Monday September 23 ,2013 : ONLINE POKER MILLIONS DIVVIED UP BY U.S. ENFORCEMENT AGENCIES
SunFirst Bank and other seized accounts yield $13.62 million for FTC and DoJ.
The respected investigative online poker journalist Haley Hintze, who's pursuit of the truth in the Absolute Poker and UltimateBet debacles provided her readers with a slew of in-depth information, has been digging again…and this time she has unearthed an interesting by-blow on the series of e-cash processing prosecutions surrounding the Black Friday shut downs of leading online poker sites back in 2011.
Accessing court documents, Hintze has discovered that the $13.62 million contents of four seized accounts at Utah's SunFirst Bank, which featured prominently in internet poker processing cases, and resulted in banking executive prosecutions, have been split between the Federal Trade Commission and US Marshals working for the US Department of Justice.
And four further accounts seized at other banks may be in line for similar treatment.

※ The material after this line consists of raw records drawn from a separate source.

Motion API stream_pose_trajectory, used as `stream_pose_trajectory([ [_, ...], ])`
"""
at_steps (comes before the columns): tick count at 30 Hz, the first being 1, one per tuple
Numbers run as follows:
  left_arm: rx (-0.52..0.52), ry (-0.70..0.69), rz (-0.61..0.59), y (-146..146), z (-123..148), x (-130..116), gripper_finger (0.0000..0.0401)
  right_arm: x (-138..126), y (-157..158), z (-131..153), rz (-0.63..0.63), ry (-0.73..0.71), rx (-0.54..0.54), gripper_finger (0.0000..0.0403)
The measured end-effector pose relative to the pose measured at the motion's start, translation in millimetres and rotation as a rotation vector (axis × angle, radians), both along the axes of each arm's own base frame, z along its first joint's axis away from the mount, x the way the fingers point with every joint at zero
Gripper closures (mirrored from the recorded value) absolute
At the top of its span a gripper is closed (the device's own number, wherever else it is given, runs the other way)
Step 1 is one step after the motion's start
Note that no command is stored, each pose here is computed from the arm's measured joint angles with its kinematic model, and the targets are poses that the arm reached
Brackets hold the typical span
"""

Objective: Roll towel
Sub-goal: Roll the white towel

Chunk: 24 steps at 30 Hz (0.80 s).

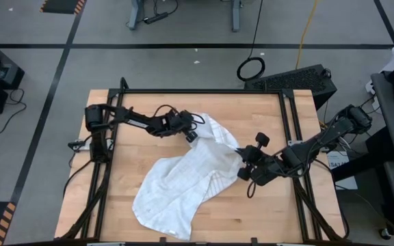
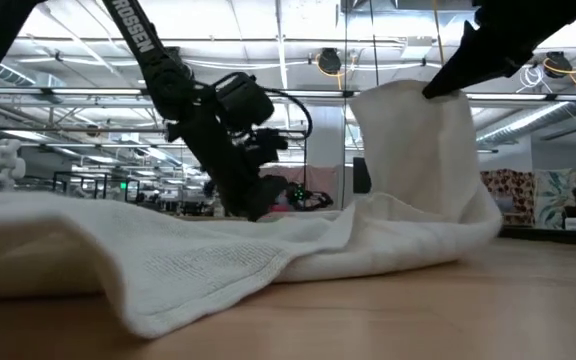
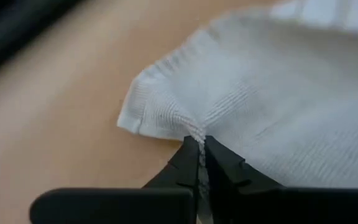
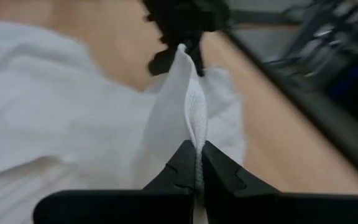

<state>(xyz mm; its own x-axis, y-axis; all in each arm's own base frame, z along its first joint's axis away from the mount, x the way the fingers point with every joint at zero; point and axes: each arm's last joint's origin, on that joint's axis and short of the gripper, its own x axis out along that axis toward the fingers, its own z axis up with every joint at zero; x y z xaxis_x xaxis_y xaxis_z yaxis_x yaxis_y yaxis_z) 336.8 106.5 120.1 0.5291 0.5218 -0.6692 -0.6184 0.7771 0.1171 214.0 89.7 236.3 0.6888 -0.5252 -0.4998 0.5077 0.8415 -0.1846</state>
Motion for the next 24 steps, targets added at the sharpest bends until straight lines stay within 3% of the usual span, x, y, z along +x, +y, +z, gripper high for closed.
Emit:
stream_pose_trajectory([
  [4, 0.104, -0.052, -0.022, 1.8, 39.8, -6.3, 0.0390, 1.5, -8.5, 3.2, -0.111, -0.055, -0.120, 0.0399],
  [8, 0.243, -0.170, -0.076, -4.0, 103.5, -22.9, 0.0394, 3.9, -17.5, 9.1, -0.234, -0.111, -0.280, 0.0399],
  [12, 0.449, -0.288, -0.109, -20.6, 174.0, -56.5, 0.0394, 4.3, -22.3, 24.7, -0.339, -0.170, -0.420, 0.0399],
  [15, 0.572, -0.339, -0.064, -29.4, 214.3, -91.7, 0.0394, 1.1, -23.8, 39.7, -0.334, -0.149, -0.480, 0.0399],
  [20, 0.569, -0.358, -0.030, -32.7, 237.0, -136.2, 0.0394, -8.7, -35.0, 56.6, -0.285, -0.113, -0.483, 0.0399],
  [24, 0.471, -0.341, -0.098, -35.8, 222.6, -141.1, 0.0394, -5.2, -46.0, 55.8, -0.194, -0.088, -0.406, 0.0399],
])
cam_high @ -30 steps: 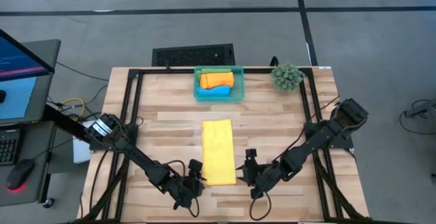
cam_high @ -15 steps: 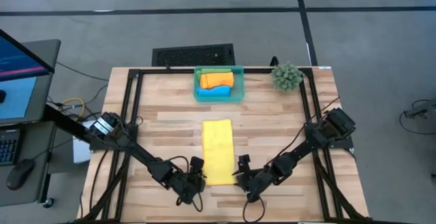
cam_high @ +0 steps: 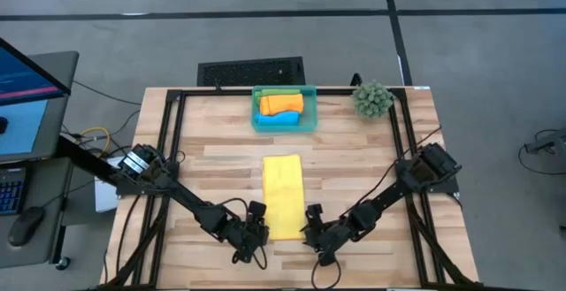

Prior to the federal enforcement actions of Black Friday in April 2011, the now notorious US businessman Jeremy Johnson was allegedly involved in brokering multi-million dollar processing deals for market leading online poker companies like Full Tilt Poker and PokerStars – the 2009 SunFirst deal was, it is claimed, one of his arrangements.
But he was also being watched by the Federal Trade Commission regarding the activities of his iWorks and other companies, where the feds claim in a $275 million case that there were contraventions of laws against telemarketing fraud and other felonies.
Following the closure of online poker processing activities at SunFirst by the Federal Deposit Insurance Corporation late in 2010 , the FTC commissioned a company called Robb Evans and Associates to seize Johnson's assets as it pursued his other transgressions.
Hintze describes the results of subsequent investigations in commenting that Robb Evans and Associates uncovered "…massive commingling of accounts between Johnson’s iWorks and online-poker operations, both of which connected to dozens of corporate shell accounts controlled by Johnson and his associates. In all, more than 61 corporate entities were uncovered by the Robb Evans search, which involved a warrant being served on a Jeremy Johnson-run office location in January of 2011."
It is alleged in the over a thousand pages of court documentation that Johnson and his staff moved significant sums of money into accounts associated with online poker transactions and other businesses, and also deposited millions of dollars into personal accounts.
In her article on the seizures and subsequent division of the spoils, Hintze details the SunFirst accounts, along with other accounts which may be the subject of future profitable splits for federal agencies.